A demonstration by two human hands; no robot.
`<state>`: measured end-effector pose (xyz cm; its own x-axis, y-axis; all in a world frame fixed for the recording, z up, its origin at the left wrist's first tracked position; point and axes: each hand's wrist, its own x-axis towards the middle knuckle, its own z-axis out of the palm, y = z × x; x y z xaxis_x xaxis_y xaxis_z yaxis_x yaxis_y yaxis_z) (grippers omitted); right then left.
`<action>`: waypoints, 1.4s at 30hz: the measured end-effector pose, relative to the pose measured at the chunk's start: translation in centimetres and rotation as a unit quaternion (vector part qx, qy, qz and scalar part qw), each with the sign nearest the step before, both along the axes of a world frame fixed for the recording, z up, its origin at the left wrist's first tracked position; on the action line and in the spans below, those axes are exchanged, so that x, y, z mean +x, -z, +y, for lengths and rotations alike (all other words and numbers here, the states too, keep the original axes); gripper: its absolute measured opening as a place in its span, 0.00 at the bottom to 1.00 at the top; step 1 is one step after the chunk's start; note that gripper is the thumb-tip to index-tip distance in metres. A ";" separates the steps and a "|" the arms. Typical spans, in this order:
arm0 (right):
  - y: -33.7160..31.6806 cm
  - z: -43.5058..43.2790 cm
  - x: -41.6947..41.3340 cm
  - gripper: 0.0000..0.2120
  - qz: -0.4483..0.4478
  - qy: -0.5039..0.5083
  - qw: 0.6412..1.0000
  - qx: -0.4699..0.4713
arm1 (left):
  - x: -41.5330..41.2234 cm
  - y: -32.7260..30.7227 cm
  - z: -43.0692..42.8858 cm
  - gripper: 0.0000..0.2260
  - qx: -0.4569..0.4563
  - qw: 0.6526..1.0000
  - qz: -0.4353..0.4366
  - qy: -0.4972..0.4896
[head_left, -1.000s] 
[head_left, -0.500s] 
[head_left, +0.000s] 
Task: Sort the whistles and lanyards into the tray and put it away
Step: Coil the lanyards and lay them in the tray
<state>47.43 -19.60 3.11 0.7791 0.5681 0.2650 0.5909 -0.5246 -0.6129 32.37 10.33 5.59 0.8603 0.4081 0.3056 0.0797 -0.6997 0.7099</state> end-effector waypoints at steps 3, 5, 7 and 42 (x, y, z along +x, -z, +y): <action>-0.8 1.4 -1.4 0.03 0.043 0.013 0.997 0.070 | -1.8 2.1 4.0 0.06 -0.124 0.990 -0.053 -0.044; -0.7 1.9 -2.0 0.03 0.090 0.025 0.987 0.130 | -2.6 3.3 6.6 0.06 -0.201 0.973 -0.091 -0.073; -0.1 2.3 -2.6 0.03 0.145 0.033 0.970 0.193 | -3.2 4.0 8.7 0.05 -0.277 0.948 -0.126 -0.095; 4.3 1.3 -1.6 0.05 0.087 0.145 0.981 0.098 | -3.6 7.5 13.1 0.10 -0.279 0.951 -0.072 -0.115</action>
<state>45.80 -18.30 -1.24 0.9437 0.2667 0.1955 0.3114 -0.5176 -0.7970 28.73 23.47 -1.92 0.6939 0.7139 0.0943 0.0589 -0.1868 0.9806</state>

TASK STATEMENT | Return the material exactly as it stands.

EXERCISE RESULT |
A demonstration by two human hands; no robot.
`<state>`: measured end-effector pose (xyz cm; its own x-axis, y-axis; all in a world frame fixed for the recording, z up, its origin at the left wrist's first tracked position; point and axes: each hand's wrist, its own x-axis towards the middle knuckle, its own z-axis out of the palm, y = z × x; x y z xaxis_x xaxis_y xaxis_z yaxis_x yaxis_y yaxis_z) (grippers omitted); right then left.
`<action>`: waypoints, 1.4s at 30hz: the measured end-effector pose, relative to the pose measured at the chunk's start: translation in centimetres and rotation as a unit quaternion (vector part qx, qy, qz and scalar part qw), each with the sign nearest the step before, both along the axes of a world frame fixed for the recording, z up, its origin at the left wrist's first tracked position; on the action line and in the spans below, those axes are exchanged, so that x, y, z mean +x, -z, +y, for lengths and rotations alike (all other words and numbers here, the states too, keep the original axes); gripper: its absolute measured opening as a place in its span, 0.00 at the bottom to 1.00 at the top; step 1 is one step after the chunk's start; note that gripper is the thumb-tip to index-tip distance in metres. A ";" separates the steps and a "|" the arms. Typical spans, in this order:
arm0 (right):
  - y: -33.7160..31.6806 cm
  - z: -43.5058..43.2790 cm
  - x: -41.6947..41.3340 cm
  - gripper: 0.0000..0.2120
  - qz: -0.4483..0.4478
  - qy: -0.5039..0.5083
  - qw: 0.6412..1.0000
  - qx: -0.4699..0.4713
arm1 (left):
  - x: -41.5330..41.2234 cm
  - y: -32.7260..30.7227 cm
  - z: -43.0692..42.8858 cm
  - gripper: 0.0000..0.2260
  - qx: -0.4569..0.4563
  - qw: 0.6526..1.0000
  - qz: -0.4353..0.4366
  - qy: -0.4972..0.4896
[head_left, -1.000s] 
[head_left, -0.500s] 
[head_left, +0.000s] 
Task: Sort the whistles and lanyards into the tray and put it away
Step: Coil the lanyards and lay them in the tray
<state>47.43 -19.60 3.11 0.7791 0.5681 0.2650 0.5909 -0.5246 -0.6129 32.37 10.33 5.59 0.8603 0.4081 0.3056 0.0797 -0.6997 0.7099</state> end-effector waypoints at steps 3, 5, 7 and 42 (x, y, z along +x, -z, +y): <action>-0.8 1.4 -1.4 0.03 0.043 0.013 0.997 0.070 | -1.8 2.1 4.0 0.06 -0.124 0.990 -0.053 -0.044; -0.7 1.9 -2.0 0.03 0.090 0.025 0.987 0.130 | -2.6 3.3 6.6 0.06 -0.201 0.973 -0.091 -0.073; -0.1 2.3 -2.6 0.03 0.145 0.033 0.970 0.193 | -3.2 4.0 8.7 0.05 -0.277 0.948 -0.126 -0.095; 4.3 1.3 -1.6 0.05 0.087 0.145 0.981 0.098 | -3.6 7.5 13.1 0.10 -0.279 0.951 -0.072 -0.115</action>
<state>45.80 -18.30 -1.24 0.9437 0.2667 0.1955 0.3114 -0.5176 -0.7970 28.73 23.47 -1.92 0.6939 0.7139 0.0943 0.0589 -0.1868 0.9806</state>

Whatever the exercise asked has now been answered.